Friday, November 2, 2018

Stigma related to AIDS

HIV-related stigma refers to the negative beliefs, feelings and attitudes towards people living with HIV, groups associated with people living with HIV (e.g. the families of people living with HIV) and other key populations at higher risk of HIV infection, such as people who inject drugs, sex workers, men who have sex with men and transgender people. HIV-related discrimination refers to the unfair and unjust treatment (act or omission) of an individual based on his or her real or perceived HIV status. Discrimination in the context of HIV also includes the unfair treatment of other key populations, such as some social contexts, women, sex workers, people who inject drugs, men who have sex with men, transgender people, people in prisons and other closed settings and, in some social contexts, women, young people, migrants, refugees and internally displaced people. HIV-related discrimination is usually based on stigmatizing attitudes and beliefs about populations, behaviours, practices, sex, illness and death. Discrimination can be institutionalized through existing laws, policies and practices that negatively focus on people living with HIV and marginalized groups, including criminalized populations.

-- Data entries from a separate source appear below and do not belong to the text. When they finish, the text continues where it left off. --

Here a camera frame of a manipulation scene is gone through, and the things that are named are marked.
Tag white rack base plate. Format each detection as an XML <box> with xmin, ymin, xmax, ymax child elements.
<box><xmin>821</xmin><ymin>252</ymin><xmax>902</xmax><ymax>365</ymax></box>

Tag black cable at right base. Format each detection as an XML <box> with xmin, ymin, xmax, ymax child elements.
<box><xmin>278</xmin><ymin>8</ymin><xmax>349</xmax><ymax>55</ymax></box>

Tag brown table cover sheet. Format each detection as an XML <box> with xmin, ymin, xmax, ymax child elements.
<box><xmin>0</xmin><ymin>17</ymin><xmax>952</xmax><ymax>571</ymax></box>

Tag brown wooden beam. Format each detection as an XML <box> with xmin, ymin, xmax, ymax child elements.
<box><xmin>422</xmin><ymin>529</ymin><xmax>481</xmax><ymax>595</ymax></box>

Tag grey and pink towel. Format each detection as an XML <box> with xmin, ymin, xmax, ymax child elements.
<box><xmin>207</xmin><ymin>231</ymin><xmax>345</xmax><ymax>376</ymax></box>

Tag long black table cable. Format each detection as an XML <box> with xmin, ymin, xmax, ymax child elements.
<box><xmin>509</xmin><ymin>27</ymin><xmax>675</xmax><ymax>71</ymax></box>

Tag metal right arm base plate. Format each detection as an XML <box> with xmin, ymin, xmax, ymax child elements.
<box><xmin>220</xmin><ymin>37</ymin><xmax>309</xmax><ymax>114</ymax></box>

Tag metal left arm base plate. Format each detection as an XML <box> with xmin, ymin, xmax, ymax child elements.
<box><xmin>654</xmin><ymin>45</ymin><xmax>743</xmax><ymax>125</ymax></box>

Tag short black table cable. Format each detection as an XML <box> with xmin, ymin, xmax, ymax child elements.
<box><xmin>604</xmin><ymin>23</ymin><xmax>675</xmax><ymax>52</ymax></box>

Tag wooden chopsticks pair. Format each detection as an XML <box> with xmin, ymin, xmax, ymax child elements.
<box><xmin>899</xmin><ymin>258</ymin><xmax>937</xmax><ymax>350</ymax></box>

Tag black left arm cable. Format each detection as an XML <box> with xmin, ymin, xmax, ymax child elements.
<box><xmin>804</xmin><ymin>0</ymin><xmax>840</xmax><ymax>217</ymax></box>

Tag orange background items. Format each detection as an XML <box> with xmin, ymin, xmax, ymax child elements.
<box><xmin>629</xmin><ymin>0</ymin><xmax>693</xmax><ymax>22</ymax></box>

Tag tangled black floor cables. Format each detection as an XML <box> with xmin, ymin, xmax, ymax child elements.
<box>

Stigma and discrimination are among the foremost barriers to HIV prevention, treatment, care and support. Specifically, research has shown that stigma and discrimination undermine HIV prevention efforts by making people afraid to seek HIV information, services and modalities to reduce their risk of infection and to adopt safer behaviours lest these actions raise suspicion about their HIV status. Research has also shown that fear of stigma and discrimination, which can also be linked to fear of violence, discourages people living with HIV from disclosing their status even to family members and sexual partners and undermines their ability and willingness to access and adhere to treatment. Thus, stigma and discrimination weaken the ability of individuals and communities to protect themselves from HIV and to stay healthy if they are living with HIV.